Reputation: 570
I currently have the following DataFrame with an id and a column called "childOrParent". A group cannot have children without Parents.
+----+---------------+
| id | childOrParent |
+----+---------------+
| 1 | Parent |
| 1 | child |
| 2 | Parent |
| 3 | child |
| 3 | child |
| 3 | Parent |
+----+---------------+
How do I check to see if the DataFrame is valid?
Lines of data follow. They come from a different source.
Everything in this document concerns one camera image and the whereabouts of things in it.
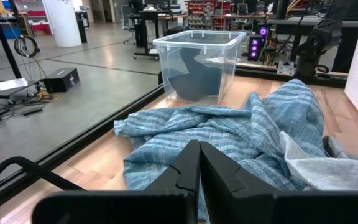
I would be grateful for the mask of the red parts shelf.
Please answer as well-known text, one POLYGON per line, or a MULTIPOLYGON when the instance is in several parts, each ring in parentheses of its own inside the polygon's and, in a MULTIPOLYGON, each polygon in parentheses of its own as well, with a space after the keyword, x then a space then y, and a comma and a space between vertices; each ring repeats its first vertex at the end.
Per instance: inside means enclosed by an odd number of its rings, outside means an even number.
POLYGON ((187 0, 187 29, 226 30, 229 22, 224 16, 232 12, 232 2, 226 0, 187 0))

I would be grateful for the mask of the blue storage box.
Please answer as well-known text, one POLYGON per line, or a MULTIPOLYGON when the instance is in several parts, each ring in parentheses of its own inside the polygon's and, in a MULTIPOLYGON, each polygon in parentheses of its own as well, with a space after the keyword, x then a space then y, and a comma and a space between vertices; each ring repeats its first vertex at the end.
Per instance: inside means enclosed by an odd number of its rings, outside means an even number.
POLYGON ((4 35, 5 35, 6 39, 16 39, 17 37, 19 37, 21 35, 21 30, 20 30, 20 28, 17 28, 17 27, 3 28, 3 31, 4 31, 4 35))

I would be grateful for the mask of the black pedestal table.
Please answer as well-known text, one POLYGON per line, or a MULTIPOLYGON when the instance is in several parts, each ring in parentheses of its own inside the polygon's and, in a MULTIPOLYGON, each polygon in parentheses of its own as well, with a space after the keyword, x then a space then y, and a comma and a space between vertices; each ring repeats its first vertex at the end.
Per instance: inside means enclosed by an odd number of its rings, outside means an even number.
POLYGON ((155 24, 155 36, 156 38, 160 37, 159 34, 159 21, 164 22, 163 28, 166 29, 168 25, 168 21, 174 19, 184 19, 186 16, 184 14, 177 14, 172 15, 170 14, 169 10, 157 10, 157 11, 150 11, 150 10, 143 10, 140 11, 138 14, 129 16, 135 22, 135 26, 138 27, 137 32, 140 32, 142 36, 142 44, 144 47, 144 51, 142 53, 136 52, 134 53, 133 59, 136 60, 138 57, 152 57, 155 61, 159 60, 158 53, 150 53, 149 49, 149 41, 147 38, 147 21, 154 21, 155 24))

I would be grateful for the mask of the computer tower purple lights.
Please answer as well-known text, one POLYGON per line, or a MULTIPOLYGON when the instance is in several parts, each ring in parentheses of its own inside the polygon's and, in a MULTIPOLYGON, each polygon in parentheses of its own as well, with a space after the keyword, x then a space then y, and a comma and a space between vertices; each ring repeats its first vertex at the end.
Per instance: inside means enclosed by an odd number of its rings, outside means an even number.
POLYGON ((257 28, 249 38, 248 61, 263 62, 265 49, 269 42, 269 29, 266 26, 257 28))

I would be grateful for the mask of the black power adapter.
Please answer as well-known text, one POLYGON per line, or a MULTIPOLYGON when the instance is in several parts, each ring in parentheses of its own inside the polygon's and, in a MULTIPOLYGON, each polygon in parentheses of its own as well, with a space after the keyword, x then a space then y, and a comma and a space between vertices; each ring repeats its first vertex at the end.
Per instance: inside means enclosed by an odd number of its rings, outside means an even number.
POLYGON ((38 108, 31 108, 31 109, 28 109, 28 110, 25 110, 21 113, 22 116, 29 116, 29 115, 32 115, 32 114, 36 114, 36 113, 39 113, 39 112, 42 112, 44 110, 43 107, 38 107, 38 108))

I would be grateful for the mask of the black box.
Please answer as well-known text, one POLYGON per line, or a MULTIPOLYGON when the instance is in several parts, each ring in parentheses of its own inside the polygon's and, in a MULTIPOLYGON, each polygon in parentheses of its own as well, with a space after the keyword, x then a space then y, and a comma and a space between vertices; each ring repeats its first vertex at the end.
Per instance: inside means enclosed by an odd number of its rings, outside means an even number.
POLYGON ((77 68, 59 68, 42 81, 48 93, 64 93, 78 84, 80 78, 77 68))

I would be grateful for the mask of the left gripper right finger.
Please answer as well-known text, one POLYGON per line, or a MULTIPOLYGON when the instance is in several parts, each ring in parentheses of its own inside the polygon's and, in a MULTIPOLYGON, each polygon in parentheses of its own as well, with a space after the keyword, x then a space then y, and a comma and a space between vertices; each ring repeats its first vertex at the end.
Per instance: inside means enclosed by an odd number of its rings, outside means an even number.
POLYGON ((358 192, 281 191, 209 143, 200 146, 211 224, 358 224, 358 192))

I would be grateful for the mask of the white paper sheet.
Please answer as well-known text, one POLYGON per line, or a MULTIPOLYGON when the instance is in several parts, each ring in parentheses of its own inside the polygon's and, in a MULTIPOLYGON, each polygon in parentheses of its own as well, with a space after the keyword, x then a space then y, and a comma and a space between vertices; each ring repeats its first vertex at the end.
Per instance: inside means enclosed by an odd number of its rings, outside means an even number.
POLYGON ((10 90, 14 88, 27 87, 29 82, 25 78, 16 78, 0 82, 0 91, 10 90))

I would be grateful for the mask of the clear plastic bin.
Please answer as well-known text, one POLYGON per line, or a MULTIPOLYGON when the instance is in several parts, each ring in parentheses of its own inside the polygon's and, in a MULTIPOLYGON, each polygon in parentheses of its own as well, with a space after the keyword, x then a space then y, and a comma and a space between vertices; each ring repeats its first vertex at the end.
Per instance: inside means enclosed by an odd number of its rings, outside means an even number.
POLYGON ((246 38, 247 33, 239 31, 186 30, 153 40, 153 45, 158 50, 166 98, 197 104, 219 104, 233 83, 240 45, 246 38), (170 77, 168 70, 187 72, 187 68, 180 57, 180 49, 182 48, 200 49, 200 53, 195 57, 198 62, 208 67, 222 69, 218 96, 207 96, 199 101, 186 101, 177 95, 168 82, 170 77))

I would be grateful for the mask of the silver metal bracket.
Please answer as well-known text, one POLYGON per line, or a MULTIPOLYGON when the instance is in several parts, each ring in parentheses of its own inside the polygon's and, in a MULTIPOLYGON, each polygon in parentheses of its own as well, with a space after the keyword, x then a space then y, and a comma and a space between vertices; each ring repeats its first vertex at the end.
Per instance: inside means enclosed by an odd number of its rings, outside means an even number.
POLYGON ((295 68, 294 68, 294 62, 286 62, 279 61, 277 66, 277 75, 285 75, 285 76, 294 76, 295 74, 295 68))

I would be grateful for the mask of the red storage bin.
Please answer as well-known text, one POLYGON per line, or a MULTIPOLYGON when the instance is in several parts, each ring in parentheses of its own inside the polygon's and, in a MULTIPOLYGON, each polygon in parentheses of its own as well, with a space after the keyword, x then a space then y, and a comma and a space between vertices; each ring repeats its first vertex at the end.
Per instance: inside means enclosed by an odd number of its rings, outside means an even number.
POLYGON ((44 23, 31 23, 30 29, 34 36, 45 36, 45 35, 52 35, 52 31, 50 29, 50 25, 48 22, 44 23))

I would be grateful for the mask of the dark grey cloth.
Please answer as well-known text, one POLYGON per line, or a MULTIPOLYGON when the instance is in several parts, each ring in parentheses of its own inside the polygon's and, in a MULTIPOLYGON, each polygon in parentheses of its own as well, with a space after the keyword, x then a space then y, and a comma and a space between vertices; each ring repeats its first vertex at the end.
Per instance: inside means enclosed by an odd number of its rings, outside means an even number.
POLYGON ((326 151, 328 157, 345 159, 349 158, 343 150, 342 146, 333 137, 325 136, 322 138, 322 142, 324 150, 326 151))

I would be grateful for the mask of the blue striped cloth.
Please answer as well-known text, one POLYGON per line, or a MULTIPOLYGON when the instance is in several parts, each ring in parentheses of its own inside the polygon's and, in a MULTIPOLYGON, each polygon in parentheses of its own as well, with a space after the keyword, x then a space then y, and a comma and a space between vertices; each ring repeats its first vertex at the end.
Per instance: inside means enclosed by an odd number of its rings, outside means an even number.
POLYGON ((279 190, 306 190, 308 184, 292 173, 280 141, 288 138, 307 156, 323 157, 323 131, 320 105, 299 80, 265 98, 253 92, 240 109, 189 105, 142 110, 114 123, 116 135, 128 138, 133 147, 124 159, 129 190, 144 190, 192 140, 210 143, 279 190))

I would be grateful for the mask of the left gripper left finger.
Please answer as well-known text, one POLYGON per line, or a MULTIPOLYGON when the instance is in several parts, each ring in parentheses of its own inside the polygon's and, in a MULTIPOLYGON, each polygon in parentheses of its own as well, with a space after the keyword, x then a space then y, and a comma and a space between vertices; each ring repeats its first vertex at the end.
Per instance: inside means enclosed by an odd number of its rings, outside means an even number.
POLYGON ((33 224, 197 224, 200 142, 191 140, 144 190, 67 190, 42 199, 33 224))

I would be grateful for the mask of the black cloth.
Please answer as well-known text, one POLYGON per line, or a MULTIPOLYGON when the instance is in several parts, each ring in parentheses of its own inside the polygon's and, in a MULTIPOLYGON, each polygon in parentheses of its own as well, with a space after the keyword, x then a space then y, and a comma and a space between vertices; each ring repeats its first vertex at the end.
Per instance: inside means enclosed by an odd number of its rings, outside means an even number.
POLYGON ((180 57, 187 72, 169 69, 169 84, 177 95, 186 101, 199 101, 207 96, 218 96, 221 87, 222 69, 208 67, 198 62, 195 57, 200 49, 182 48, 180 57))
If there is an id group were there is only children, then I need to know the id.
ex) the following dataframe would be invalid and I need to know that it is id: 3
+----+---------------+
| id | childOrParent |
+----+---------------+
| 1 | Parent |
| 1 | child |
| 2 | Parent |
| 3 | child |
| 3 | child |
| 3 | child |
+----+---------------+
I've tried to get only the counts of children or parent within a group and then merge the two DataFrames but that doesn't seem to be right.
Upvotes: 0
Views: 31
Reputation: 323326
Using groupby
with filter
+ all
df.groupby('id').filter(lambda x : (x['childOrParent']=='child').all())
Out[383]:
id childOrParent
3 3 child
4 3 child
5 3 child
df.groupby('id').filter(lambda x : (x['childOrParent']=='child').all()).id.unique()
Out[384]: array([3], dtype=int64)
Upvotes: 2